Problem requirements - Repeat each line of the data below exactly, but skip the pictures.

--- Dataset extract Enclosed Below ---

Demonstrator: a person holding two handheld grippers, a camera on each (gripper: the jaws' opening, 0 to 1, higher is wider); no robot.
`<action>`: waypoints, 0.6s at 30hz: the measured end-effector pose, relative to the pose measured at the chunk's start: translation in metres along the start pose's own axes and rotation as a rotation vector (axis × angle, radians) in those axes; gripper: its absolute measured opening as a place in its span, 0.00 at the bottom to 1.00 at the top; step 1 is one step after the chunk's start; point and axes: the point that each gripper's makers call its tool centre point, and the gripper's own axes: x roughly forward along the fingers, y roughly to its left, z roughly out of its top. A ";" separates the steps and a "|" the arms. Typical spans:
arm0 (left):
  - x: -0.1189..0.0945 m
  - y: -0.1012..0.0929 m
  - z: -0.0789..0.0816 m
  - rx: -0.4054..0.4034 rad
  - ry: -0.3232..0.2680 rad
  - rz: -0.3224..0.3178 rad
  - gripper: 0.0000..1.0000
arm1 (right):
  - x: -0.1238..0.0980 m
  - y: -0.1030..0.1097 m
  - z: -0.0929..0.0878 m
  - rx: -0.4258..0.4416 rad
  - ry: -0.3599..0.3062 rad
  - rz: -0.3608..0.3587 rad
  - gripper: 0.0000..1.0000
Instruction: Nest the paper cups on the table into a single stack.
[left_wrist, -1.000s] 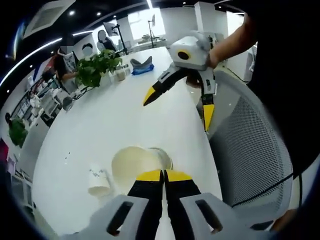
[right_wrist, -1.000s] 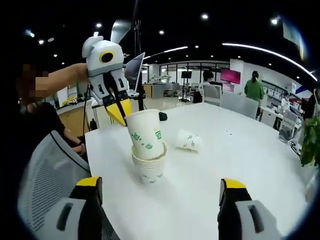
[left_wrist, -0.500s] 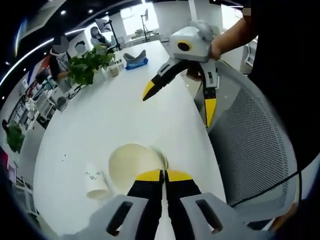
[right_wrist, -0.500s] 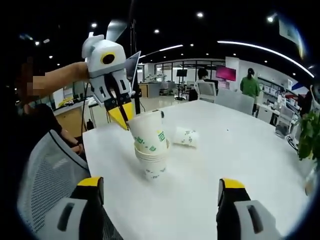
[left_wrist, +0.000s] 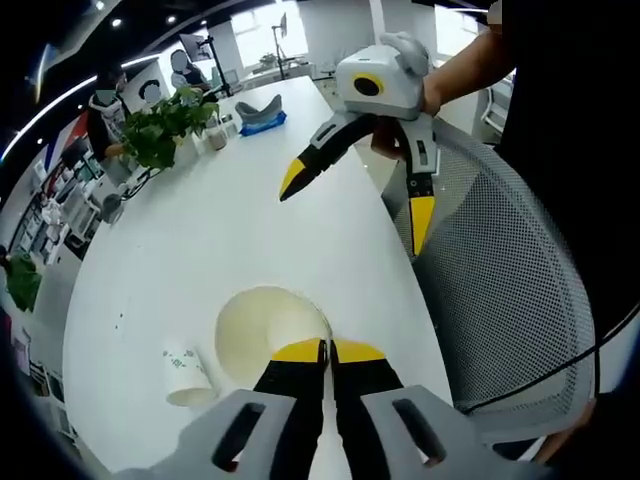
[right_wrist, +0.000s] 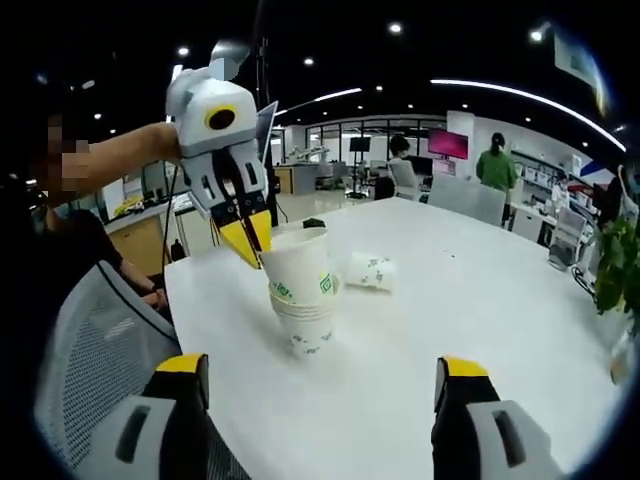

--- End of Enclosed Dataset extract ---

Result of this exercise -
Demonstrator: a person holding two handheld grippers, a camera on each (gripper: the jaws' opening, 0 to 1, higher is wider); no robot.
`<action>`: waypoints, 0.6s at 30hz: the measured end-effector pose, relative to the pose measured at the chunk's start: translation in metres along the start pose's own axes and rotation as a rotation vector (axis × angle, radians) in those axes; gripper: its absolute measured opening as a place in its span, 0.00 at the bottom to 1.00 at the top; step 1 is one step after the chunk's start; point and axes: the point that each gripper's makers call its tool centre point, and the gripper's own axes: x roughly forward along the fingers, y roughly to its left, z roughly out of its top. A ";" separates the steps and a "|" the arms. Typical spans:
arm0 (left):
  - x: -0.1189..0.0945 m
  - y: -0.1012..0.0929 m
  - z: -0.0789..0.0816 m
  - rx: -0.4054..0.4034 rad
  - ry: -0.3232..0.2680 rad
  - rz: -0.3224..0.3178 rad
  - gripper: 0.0000..1.0000
arm1 (right):
  - x: -0.1238..0.0980 m
  - y: -0.1030..0.1097 m
  - z: -0.0929..0.0878 m
  - rx: -0.4258..0.4416 rad
  - ry: -0.3599..0.3062 rad
  - rz: -0.3608..0.3587 rad
  - gripper: 0.0000..1.0000
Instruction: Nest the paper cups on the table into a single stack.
[left_wrist, -1.000s] 
[right_wrist, -1.000s] 
[left_wrist, -0.500s] 
[right_wrist, -0.500s] 
[left_wrist, +0.000s] 
[right_wrist, +0.000s] 

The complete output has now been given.